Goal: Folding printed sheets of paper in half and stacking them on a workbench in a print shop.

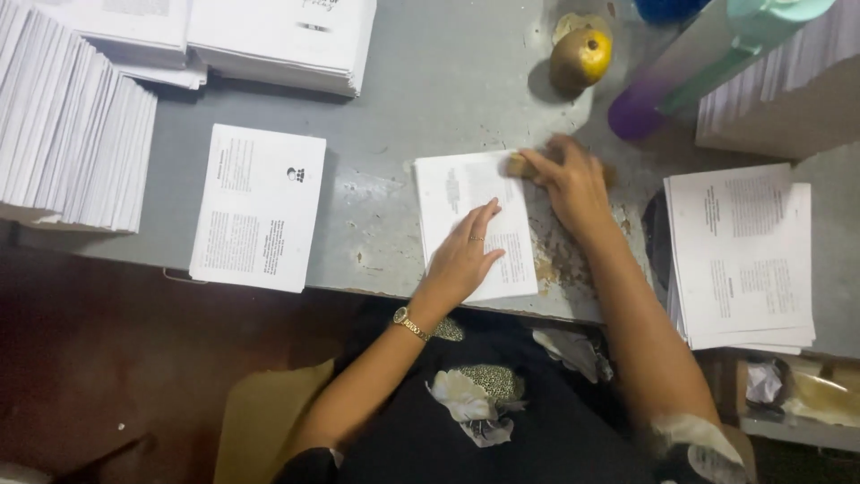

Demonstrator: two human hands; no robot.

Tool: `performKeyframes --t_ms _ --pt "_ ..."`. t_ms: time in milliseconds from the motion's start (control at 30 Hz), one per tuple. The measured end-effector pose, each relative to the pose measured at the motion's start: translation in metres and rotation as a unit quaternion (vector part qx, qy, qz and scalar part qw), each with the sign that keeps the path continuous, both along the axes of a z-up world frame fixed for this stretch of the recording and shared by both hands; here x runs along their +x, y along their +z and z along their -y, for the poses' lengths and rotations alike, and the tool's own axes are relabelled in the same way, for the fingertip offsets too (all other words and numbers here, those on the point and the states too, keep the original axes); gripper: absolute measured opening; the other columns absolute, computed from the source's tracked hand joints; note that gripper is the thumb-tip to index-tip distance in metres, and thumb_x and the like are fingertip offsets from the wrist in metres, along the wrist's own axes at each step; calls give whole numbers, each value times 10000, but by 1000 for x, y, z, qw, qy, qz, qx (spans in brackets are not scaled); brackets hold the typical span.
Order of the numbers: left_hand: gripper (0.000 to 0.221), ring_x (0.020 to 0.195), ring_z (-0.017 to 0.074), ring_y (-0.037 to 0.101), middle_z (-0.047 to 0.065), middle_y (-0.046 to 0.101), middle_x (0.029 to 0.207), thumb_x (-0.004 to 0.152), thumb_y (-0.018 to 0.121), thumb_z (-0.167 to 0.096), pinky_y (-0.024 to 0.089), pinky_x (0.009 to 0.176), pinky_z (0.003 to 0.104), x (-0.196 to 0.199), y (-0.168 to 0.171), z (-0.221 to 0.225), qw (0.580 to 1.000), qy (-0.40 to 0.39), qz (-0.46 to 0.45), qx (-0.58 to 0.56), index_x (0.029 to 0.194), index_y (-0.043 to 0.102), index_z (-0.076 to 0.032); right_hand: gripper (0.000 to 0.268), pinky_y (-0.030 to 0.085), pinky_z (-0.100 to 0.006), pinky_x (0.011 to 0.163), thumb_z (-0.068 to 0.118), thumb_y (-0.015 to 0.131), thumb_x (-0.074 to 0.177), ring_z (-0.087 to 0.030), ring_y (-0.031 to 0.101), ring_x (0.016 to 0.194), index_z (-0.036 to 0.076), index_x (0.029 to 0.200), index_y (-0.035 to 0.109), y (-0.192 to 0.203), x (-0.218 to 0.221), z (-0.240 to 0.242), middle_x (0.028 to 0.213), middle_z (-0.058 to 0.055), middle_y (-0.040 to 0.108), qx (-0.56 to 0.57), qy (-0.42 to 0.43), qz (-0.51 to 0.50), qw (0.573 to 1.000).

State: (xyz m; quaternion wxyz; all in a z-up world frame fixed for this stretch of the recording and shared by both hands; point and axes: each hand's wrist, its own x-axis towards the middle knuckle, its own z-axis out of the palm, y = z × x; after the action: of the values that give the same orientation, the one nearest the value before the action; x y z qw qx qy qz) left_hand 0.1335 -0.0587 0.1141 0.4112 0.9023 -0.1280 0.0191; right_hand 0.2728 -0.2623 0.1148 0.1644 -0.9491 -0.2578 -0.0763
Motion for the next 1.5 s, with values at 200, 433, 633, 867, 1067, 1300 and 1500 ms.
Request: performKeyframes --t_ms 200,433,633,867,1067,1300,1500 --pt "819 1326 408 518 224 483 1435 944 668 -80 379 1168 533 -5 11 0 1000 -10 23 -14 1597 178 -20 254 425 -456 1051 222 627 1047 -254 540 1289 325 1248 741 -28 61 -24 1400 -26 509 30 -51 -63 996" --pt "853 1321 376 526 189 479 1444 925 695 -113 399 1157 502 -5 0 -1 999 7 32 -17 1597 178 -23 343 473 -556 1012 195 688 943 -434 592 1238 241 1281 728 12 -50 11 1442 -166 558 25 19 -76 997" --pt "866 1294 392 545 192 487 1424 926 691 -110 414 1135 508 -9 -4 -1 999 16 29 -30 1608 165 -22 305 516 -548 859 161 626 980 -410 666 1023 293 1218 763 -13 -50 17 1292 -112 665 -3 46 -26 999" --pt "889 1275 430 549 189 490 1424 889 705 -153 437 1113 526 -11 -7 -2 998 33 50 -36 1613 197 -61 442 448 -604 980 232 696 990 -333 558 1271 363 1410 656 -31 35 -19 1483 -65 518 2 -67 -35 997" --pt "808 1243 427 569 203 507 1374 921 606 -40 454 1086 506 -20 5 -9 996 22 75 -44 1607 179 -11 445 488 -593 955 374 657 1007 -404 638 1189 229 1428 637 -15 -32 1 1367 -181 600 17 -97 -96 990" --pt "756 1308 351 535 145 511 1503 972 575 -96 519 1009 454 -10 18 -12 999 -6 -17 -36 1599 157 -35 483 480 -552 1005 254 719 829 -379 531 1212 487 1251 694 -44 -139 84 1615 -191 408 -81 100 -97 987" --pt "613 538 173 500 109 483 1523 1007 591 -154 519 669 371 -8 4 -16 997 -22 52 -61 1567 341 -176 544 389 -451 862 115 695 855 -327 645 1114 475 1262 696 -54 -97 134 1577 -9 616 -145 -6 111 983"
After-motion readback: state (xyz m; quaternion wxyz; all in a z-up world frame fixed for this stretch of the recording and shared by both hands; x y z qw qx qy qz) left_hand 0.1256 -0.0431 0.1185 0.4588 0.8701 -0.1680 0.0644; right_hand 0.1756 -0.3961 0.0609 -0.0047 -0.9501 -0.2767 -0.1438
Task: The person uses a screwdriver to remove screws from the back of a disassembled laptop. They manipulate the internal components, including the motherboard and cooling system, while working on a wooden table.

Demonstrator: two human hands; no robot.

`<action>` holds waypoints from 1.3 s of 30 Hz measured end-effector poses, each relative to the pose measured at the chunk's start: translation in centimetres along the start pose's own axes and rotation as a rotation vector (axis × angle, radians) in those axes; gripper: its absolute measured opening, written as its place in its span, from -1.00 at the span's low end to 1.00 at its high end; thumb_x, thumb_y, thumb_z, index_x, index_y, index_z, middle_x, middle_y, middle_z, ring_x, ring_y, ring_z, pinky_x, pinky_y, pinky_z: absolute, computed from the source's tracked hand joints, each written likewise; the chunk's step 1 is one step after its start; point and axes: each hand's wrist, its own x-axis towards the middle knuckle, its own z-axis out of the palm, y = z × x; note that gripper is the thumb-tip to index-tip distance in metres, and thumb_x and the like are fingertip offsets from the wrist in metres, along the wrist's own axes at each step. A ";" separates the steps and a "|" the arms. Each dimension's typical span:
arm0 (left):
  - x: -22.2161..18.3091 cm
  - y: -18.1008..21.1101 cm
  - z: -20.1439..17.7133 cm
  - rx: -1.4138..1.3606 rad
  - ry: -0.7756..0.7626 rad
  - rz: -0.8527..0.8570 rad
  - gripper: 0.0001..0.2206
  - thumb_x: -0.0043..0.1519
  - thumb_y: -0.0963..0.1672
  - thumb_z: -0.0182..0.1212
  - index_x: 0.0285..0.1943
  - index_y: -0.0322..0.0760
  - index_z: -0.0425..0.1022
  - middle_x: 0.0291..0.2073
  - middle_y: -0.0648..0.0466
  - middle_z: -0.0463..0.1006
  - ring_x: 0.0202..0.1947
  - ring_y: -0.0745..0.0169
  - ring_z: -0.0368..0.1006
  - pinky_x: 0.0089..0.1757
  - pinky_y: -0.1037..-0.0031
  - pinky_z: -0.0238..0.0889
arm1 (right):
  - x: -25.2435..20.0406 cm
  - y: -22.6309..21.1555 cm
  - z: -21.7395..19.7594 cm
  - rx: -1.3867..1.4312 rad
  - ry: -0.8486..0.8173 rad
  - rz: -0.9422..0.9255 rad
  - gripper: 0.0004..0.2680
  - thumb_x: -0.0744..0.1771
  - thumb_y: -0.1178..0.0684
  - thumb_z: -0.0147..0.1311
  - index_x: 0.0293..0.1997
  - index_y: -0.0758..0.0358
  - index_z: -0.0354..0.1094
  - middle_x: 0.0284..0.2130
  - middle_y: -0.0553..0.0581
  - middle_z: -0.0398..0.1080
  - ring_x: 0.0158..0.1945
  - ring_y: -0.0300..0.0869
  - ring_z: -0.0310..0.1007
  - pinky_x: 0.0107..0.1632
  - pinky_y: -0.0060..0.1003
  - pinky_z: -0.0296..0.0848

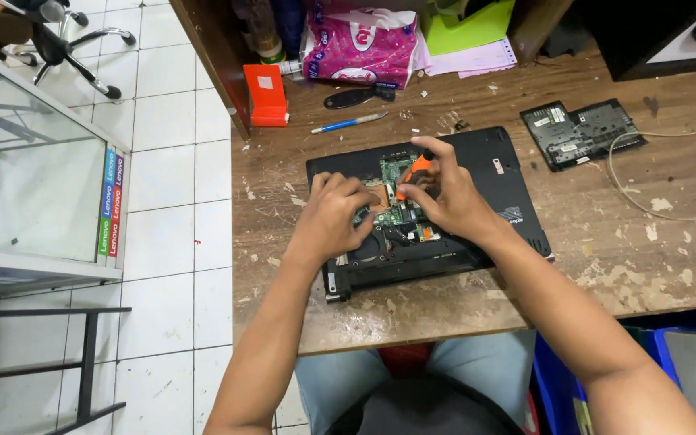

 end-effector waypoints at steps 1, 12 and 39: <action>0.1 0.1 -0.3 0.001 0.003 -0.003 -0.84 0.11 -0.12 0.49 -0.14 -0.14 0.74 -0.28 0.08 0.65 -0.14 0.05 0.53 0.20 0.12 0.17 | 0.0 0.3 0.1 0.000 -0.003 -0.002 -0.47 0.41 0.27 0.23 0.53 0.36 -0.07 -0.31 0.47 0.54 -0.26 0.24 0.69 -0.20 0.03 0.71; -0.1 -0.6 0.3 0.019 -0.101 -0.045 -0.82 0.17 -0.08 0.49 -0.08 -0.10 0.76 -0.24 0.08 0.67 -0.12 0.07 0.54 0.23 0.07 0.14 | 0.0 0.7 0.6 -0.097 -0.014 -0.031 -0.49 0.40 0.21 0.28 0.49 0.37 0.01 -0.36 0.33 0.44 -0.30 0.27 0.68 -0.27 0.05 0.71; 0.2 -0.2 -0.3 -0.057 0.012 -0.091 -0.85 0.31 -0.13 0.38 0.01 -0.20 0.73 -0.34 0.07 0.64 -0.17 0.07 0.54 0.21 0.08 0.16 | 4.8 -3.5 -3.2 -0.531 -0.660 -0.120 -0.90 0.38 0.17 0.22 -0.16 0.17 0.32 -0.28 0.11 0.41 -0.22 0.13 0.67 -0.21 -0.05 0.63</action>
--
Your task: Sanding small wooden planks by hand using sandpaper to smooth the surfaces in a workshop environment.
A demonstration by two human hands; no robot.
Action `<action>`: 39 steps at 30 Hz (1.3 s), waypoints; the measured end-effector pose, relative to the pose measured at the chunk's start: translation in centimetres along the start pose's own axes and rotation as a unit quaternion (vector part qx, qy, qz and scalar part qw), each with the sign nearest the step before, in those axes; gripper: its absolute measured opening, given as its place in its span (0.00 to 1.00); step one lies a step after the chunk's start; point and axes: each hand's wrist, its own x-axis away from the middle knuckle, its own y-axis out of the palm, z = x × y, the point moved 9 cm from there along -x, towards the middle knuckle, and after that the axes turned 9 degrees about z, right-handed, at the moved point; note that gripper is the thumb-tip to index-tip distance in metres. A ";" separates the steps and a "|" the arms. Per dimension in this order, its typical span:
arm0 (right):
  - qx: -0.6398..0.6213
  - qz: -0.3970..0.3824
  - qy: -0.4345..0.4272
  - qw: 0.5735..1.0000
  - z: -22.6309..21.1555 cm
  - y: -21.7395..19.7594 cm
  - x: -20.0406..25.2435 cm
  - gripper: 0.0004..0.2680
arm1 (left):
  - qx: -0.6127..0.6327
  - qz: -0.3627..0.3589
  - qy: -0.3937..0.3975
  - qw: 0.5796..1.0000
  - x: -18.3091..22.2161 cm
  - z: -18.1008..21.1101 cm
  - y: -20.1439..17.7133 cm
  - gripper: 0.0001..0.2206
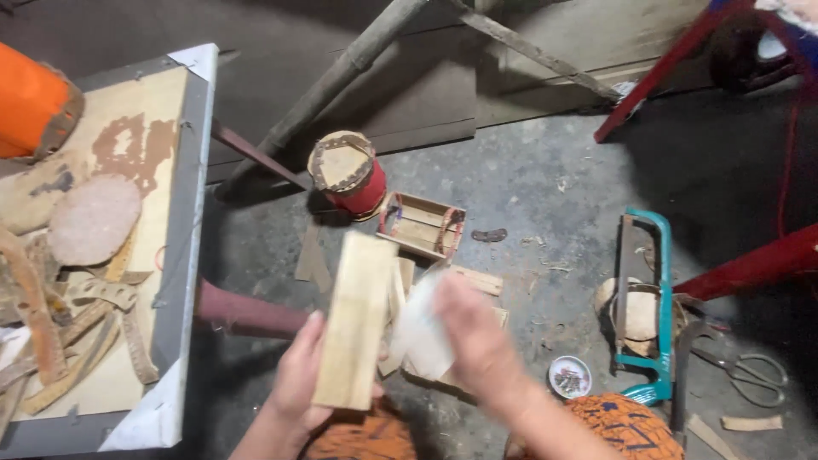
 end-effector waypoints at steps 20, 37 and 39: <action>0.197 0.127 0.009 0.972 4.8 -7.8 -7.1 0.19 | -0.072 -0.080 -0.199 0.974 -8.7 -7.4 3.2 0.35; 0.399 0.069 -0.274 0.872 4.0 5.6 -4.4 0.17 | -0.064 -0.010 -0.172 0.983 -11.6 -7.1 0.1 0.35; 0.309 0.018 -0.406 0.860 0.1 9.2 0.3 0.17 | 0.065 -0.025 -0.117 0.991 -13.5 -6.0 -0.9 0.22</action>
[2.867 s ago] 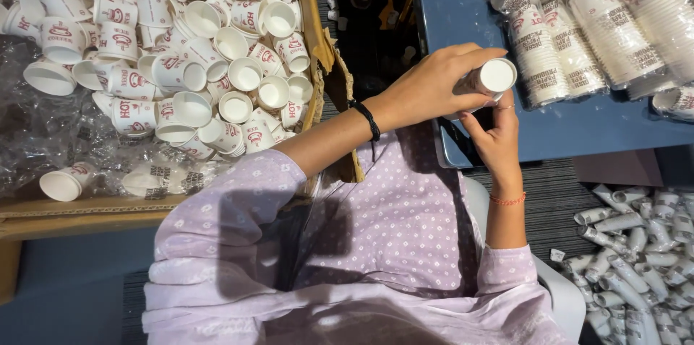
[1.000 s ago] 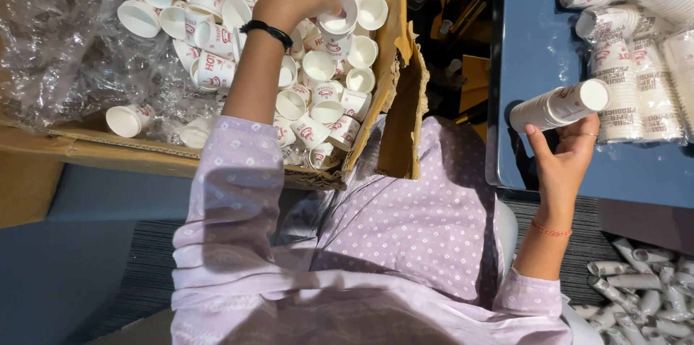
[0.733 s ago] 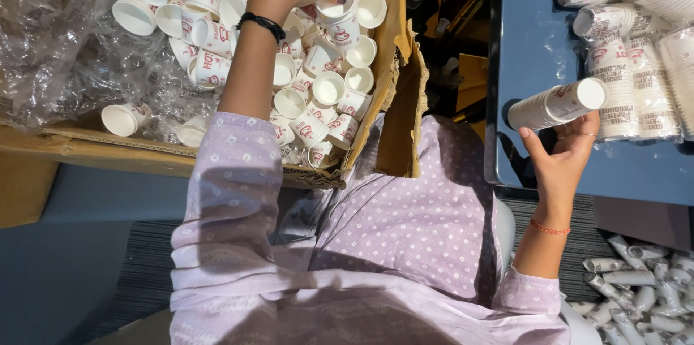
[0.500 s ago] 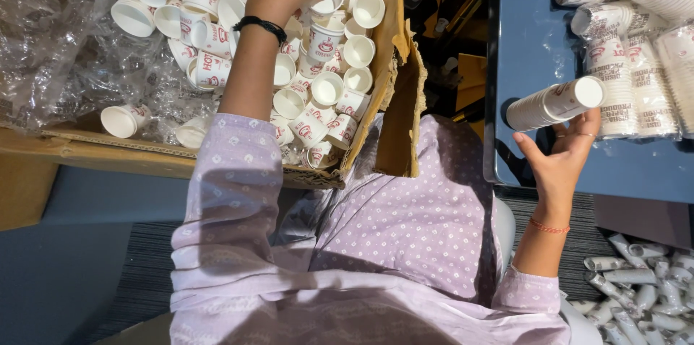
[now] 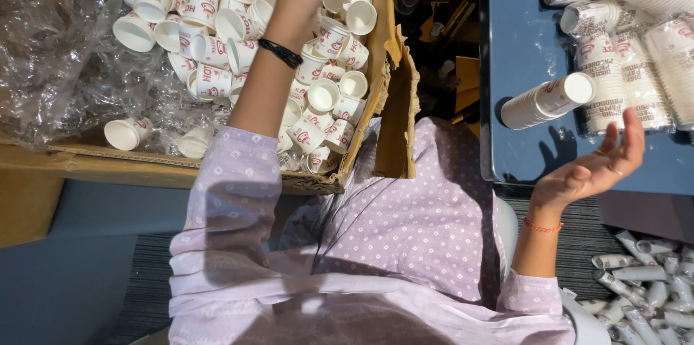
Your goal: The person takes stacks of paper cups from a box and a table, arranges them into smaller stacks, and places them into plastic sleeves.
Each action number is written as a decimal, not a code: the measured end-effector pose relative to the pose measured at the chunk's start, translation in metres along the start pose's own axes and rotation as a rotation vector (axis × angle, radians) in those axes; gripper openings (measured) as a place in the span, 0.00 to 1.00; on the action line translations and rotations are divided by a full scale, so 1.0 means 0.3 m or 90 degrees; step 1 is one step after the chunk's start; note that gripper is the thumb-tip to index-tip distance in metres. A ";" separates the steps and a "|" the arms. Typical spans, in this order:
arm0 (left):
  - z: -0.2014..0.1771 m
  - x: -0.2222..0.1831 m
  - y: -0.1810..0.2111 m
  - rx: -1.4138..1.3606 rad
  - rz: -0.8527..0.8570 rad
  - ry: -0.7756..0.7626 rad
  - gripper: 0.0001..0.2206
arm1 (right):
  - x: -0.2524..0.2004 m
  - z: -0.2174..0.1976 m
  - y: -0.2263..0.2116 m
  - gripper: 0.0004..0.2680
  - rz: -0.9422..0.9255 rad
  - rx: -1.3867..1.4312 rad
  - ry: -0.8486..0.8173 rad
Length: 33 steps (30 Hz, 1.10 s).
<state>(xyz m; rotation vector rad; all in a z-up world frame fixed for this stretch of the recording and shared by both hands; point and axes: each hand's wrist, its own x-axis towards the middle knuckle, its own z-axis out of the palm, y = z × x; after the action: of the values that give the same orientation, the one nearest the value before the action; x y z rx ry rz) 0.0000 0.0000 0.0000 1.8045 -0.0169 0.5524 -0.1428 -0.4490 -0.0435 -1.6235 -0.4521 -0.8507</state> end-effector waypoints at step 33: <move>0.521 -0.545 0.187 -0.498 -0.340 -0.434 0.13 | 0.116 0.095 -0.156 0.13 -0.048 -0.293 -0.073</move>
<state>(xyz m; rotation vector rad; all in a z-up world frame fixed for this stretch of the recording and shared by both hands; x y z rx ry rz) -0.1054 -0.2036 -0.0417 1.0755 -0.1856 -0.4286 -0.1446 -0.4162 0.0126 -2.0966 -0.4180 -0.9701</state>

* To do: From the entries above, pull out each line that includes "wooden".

* Result for this task:
Task: The person uses a screwdriver to remove screws from the back of a disassembled laptop. They manipulate the internal components, including the motherboard and cooling system, while working on a wooden table.
Your task: Sanding small wooden planks by hand using sandpaper to smooth the surfaces in a workshop environment.

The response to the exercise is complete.